Characterization and comparison of the role of beta-agonists on in vivo and in vitro surfactant-related phospholipid synthesis and secretion by fetal rabbit lung and isolated type II alveolar cells.

The role of beta-adrenergic stimulation in surfactant synthesis and secretion was investigated in the fetal lung. Fetuses were treated with isoxsuprine or saline on gestational day 24 by ip injection. Three days later the fetal lungs were lavaged and intracellular surfactant was isolated on a sucrose gradient. Concurrently undifferentiated type II alveolar cells were isolated from 24-day fetal rabbit lung and grown in vitro.
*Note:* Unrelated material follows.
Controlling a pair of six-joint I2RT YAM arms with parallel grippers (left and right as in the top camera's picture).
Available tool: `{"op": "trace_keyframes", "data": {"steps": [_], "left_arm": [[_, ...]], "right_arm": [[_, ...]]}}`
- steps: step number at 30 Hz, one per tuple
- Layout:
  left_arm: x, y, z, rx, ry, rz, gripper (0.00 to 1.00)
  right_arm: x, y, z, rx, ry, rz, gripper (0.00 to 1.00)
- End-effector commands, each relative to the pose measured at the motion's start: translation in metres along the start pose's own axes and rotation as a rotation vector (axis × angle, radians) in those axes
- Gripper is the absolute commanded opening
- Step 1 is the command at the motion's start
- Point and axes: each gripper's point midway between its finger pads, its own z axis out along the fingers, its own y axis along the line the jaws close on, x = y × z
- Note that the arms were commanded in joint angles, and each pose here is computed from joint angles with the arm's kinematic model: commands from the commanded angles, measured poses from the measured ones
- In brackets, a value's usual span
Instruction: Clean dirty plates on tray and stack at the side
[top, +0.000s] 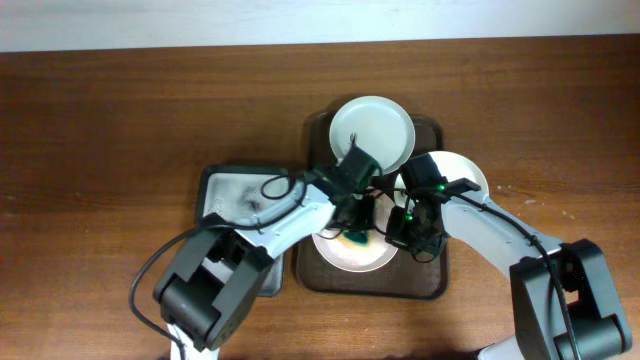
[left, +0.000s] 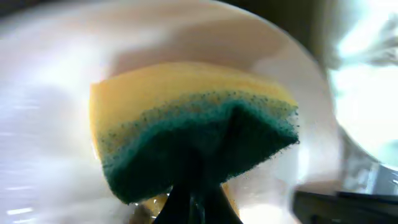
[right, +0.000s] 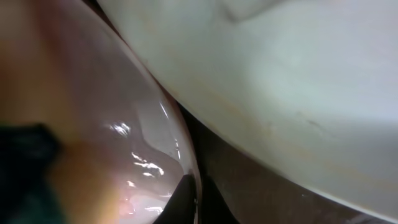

In the in vivo portion of the study, examination of surfactant pool sizes revealed that only saline treatment produced a significant elevation in tissue-stored or secreted surfactant compared to untreated controls. Isoxsuprine appeared to inhibit the saline-induced increase. In the case of the intracellular surfactant, the phosphatidylcholine content per gram of lung was significantly increased after saline treatment. In vitro response of isolated type II alveolar cells to isoxsuprine was dependent on prior incubation of the cells for 24 h with conditioned medium. Isoxsuprine stimulated a dose-dependent decrease in the intracellular stores of radioactively labeled DSPC after 24 h of exposure to the drug. A corresponding increase in labeled DSPC in the culture medium was observed. Forth-eight hours after exposure to the drug, those cells that had secreted the highest level of DSPC displayed the highest levels of renewed synthesis of DSPC. This study indicates that the immature fetal lung can be induced to synthesize surfactant-related phospholipid by the stress of laparotomy and/or drug administration. Short-term exposure to beta-agonists is insufficient to stimulate secretion of surfactant stores. In contrast, isolated type II alveolar cells exposed to isoxsuprine respond by secreting DSPC.